EXERCISE INSTRUCTIONS:
Determine the count of lines in the data below that include the word "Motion", and give nothing besides it.

____________

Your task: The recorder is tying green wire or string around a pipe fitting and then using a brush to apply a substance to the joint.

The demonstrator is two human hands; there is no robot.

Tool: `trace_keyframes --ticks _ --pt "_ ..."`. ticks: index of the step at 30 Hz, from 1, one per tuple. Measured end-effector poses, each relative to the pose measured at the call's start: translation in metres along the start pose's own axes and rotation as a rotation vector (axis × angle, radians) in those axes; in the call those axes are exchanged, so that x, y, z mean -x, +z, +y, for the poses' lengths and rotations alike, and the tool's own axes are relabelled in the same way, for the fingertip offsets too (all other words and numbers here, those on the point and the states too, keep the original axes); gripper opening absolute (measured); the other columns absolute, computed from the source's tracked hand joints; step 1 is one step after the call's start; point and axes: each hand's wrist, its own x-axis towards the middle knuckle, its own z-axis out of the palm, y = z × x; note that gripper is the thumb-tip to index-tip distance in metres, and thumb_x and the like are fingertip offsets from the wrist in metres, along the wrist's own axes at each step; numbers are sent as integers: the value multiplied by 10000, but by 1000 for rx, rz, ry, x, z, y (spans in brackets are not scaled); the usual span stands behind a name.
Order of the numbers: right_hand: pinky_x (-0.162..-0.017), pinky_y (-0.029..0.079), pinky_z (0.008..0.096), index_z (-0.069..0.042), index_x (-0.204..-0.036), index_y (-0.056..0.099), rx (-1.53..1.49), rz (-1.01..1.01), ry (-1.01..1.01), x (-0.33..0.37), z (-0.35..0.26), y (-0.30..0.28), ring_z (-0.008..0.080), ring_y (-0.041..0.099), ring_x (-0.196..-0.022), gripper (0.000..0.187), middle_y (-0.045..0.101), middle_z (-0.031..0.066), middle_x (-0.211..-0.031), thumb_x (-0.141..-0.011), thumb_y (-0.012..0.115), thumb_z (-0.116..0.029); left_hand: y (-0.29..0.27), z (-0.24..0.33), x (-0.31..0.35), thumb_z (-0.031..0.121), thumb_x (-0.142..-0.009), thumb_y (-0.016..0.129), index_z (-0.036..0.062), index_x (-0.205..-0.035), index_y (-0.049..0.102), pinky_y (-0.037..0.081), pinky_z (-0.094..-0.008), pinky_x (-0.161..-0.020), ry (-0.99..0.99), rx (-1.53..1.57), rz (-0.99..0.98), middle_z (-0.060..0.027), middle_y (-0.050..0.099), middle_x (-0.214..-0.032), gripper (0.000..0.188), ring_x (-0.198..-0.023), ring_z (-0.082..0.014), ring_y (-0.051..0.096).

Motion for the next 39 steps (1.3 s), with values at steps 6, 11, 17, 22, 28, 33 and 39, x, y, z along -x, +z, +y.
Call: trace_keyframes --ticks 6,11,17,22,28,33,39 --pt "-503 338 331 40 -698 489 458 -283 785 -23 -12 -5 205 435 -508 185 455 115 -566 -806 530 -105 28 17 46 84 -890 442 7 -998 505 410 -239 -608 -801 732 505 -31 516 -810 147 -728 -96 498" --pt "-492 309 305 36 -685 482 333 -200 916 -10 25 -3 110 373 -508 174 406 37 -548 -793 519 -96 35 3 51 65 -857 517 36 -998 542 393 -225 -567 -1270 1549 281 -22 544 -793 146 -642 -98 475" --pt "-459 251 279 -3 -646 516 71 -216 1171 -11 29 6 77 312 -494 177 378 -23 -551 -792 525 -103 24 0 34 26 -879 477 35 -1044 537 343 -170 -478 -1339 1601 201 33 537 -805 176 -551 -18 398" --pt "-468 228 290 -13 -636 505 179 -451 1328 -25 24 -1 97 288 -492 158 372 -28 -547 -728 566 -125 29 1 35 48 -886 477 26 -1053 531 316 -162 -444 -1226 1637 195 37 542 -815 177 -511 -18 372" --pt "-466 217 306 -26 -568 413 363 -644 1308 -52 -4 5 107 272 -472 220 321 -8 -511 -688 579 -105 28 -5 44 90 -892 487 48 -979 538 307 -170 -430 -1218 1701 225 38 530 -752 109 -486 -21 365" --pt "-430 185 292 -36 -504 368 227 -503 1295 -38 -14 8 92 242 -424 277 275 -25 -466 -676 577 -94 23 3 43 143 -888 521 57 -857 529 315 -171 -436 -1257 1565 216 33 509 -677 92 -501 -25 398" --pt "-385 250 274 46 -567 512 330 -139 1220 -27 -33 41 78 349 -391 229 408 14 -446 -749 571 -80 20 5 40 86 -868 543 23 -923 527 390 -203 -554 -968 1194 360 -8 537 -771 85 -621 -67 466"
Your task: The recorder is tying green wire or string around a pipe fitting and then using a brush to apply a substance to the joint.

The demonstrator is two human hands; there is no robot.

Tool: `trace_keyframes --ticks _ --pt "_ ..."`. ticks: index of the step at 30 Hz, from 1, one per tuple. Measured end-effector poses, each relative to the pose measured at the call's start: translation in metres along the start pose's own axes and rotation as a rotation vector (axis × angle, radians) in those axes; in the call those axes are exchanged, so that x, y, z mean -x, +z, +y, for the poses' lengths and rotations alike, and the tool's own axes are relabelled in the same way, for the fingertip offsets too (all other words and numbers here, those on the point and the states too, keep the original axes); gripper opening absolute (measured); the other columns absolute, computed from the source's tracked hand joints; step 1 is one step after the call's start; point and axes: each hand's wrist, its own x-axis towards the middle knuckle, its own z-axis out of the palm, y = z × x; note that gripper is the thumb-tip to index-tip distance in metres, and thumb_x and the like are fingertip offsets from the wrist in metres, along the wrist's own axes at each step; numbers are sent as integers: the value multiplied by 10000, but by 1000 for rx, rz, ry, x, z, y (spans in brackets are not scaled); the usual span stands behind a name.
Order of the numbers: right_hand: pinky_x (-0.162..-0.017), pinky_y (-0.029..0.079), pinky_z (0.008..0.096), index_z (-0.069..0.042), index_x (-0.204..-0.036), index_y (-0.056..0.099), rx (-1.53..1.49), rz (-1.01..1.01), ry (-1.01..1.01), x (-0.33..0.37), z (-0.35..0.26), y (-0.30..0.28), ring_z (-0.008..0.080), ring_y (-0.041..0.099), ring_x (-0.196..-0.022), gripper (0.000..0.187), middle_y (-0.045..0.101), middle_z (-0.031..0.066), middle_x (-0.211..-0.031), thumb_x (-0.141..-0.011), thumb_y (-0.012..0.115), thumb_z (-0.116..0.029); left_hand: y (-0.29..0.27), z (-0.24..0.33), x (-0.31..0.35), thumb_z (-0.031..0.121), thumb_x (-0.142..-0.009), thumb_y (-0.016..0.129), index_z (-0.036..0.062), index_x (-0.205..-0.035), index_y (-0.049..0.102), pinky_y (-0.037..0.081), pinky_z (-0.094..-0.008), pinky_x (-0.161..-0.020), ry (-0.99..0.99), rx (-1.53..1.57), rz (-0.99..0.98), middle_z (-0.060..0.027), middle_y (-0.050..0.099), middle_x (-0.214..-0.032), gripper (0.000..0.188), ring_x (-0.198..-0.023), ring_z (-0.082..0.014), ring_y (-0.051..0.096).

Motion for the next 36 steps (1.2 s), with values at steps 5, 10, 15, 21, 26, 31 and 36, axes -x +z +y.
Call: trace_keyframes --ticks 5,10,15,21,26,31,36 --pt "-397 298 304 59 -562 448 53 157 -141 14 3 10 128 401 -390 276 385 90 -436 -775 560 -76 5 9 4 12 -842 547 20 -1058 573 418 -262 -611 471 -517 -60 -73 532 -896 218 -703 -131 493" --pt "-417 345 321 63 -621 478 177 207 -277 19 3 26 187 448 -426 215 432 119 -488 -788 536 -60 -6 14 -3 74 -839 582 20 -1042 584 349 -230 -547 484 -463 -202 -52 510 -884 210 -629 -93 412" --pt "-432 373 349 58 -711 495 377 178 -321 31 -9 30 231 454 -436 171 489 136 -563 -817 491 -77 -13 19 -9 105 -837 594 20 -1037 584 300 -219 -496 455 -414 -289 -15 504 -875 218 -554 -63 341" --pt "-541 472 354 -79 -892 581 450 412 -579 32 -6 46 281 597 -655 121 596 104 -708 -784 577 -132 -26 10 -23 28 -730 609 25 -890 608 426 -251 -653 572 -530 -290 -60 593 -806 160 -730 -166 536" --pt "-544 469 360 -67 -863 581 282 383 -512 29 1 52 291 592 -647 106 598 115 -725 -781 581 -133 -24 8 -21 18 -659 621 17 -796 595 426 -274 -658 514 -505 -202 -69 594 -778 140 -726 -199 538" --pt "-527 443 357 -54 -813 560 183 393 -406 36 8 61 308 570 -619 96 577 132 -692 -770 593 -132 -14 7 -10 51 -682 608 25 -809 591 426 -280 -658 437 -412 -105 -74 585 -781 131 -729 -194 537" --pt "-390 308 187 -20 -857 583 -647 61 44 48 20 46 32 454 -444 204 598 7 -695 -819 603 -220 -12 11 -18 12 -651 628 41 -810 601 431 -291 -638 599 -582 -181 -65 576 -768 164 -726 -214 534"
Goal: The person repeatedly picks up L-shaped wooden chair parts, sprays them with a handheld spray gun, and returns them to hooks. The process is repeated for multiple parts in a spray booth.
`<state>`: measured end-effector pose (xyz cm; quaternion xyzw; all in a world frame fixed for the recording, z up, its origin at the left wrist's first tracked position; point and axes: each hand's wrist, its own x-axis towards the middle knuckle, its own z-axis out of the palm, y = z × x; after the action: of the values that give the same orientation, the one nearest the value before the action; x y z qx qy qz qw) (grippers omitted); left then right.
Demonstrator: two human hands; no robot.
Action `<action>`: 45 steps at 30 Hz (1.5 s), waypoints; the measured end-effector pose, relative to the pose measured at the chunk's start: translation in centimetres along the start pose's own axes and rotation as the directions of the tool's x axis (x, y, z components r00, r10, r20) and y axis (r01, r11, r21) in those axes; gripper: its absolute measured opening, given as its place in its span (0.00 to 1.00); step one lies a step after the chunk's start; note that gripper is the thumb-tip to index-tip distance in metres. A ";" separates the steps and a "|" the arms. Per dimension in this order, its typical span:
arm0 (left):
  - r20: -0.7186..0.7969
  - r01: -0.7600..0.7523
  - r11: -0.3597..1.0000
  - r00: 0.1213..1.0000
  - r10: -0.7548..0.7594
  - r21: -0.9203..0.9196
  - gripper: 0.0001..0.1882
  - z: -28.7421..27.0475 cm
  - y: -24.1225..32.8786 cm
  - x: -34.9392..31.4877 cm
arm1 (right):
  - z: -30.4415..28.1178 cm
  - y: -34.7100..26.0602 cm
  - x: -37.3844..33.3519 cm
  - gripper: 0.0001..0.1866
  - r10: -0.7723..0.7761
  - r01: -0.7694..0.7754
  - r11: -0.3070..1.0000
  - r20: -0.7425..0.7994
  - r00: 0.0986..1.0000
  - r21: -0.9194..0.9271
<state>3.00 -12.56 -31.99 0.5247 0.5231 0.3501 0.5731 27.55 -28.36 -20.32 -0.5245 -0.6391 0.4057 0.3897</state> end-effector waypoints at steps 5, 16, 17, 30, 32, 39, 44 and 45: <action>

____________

TASK OUTPUT:
2